I winced as I heard the crowd scream. My eyes saw that the signs were in the air, handles slick with blood and pus from the welts and blisters on my fellow student’s hands. There were a steady thousand of us, and about a hundred or so of them. Of course, those bastards were heavily armed and not half-dead from the fucking plague like we were….
___
It had all started around two and a half weeks ago, according to the Port Pale news. Some stupid asshole of a country (I’m pretty sure it was Russia, but my memory hasn’t been that great recently, and who the fuck can blame me?) bombed Los Angles with some kind of germ and nerve gas. The thing that fucked you over was that symptoms didn’t show up for a week, and it took another three weeks to die. By then, you’d infected everyone else you’d come into contact with by even goddamn BREATHING on them. World’s a screwed up place when being breathed on is a death sentence, right?

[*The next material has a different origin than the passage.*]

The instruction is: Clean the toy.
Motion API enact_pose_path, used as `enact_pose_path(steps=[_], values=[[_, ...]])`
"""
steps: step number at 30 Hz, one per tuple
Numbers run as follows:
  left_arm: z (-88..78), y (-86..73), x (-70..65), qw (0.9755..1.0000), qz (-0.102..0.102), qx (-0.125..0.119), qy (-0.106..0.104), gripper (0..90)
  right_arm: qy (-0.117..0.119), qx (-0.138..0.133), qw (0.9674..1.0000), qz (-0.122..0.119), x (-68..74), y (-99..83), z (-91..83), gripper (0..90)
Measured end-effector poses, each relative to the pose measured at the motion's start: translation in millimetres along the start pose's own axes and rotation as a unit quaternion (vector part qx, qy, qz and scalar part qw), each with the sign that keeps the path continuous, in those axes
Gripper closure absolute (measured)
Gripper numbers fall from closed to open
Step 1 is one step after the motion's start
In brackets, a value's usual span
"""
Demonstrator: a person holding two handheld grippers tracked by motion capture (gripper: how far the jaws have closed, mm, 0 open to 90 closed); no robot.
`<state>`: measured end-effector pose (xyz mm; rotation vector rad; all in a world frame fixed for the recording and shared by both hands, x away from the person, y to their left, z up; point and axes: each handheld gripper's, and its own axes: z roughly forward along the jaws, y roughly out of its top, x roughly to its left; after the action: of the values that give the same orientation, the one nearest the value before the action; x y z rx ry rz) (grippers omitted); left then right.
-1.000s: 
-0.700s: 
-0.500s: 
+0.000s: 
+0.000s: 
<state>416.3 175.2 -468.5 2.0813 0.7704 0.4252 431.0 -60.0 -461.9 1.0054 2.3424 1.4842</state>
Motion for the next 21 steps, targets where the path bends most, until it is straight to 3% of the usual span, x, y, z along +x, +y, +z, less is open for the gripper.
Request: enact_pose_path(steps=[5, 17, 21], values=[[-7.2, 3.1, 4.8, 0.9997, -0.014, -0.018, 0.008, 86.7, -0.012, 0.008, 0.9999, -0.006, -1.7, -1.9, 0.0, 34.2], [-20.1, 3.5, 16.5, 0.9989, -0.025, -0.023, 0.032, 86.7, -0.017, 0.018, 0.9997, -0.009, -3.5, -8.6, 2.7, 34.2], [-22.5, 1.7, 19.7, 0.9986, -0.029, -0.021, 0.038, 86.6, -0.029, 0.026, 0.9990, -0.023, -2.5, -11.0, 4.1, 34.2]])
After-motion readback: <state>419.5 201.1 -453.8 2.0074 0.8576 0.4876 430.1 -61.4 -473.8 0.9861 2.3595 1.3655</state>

It had hit the collage about two weeks after the bombing, with the first reports of people becoming seriously ill, and the oh-shit factor of everyone realizing that this wasn’t another cold. Another two days after that, and the reports of people dropping dead in the streets of big cities (with footage at eleven!)began to be reported, and that scared the shit out of everyone, because we all were having some odd fucking cold. The first casualty was Julia West. She just dropped dead in Physics, blood gushing out of her nose, mouth, ears, and a few other places blood shouldn’t come gushing out of. I liked Julia, I had known her quite well (went out with her in Grade 7), and to have her drop dead was a bitch of a shock.
The day after was the day I found my first blister, in my goddamn armpit. It scared the shit out of me, so I asked around. Turned out, everyone else had them (Tom had his in a place blister’s should never be), too. The next day, I found six more blisters, and woke up to cries of dismay and rage from Bryan and Patrick. I got up, my first blister bleeding and hurting like a bitch, and looked out the window.
The main entrance to the campus was blocked off by two large green tanks, with soldiers with what looked like gas masks and flamethrowers on sealing the place off with trucks and Jeeps. As it turned out, we weren’t allowed to leave and as Josh found out, trying to leave got you lit on fire and killed from a distance of twenty feet. That was the day we started making signs and scrounging for weapons….
___
We managed to get outside safely, thank God. We started charging, and I guess Santy and a few of his dealer buddies had guns or something, because I heard the bang! of gunfire coming from our crowd. I couldn’t see that well, but I think a few soldiers went down before an Uzi from our side cranked in. The last thing you could hear for the next several minutes was the roar of massive mounted machineguns as the Army began to fire back. I managed to curl up into a ball beneath the stampede of screaming students. About three minutes later, the machine guns stopped. The silence had seemed ominous. A loudspeaker droned out in a heavily filtered voice: “RETURN TO YOUR CAMPUS! DO NOT ATTEMPT TO LEAVE! RETURN TO YOUR CAMPUS! STAND WITH YOUR HANDS UP!”
I stood up, hands on my head, shifting because I found I was uncomfortable. I was dismayed to find out I had wet myself. I heard the moaning of the wounded, and looked around. There were bodies littering the lawn, blood smeared on the ground. I recognized a few of the dead. My eyes started to blur with tears, which obscured exactly what happened next. All I managed to see was a huge flash of flame, and I fell to the ground, swearing because the flash hurt my eyes and blinded me. I heard someone scream, in a high pitched, cracking voice: “Holy shit, Santy, what did you eat?”
I began to laugh, tears streaming down my face.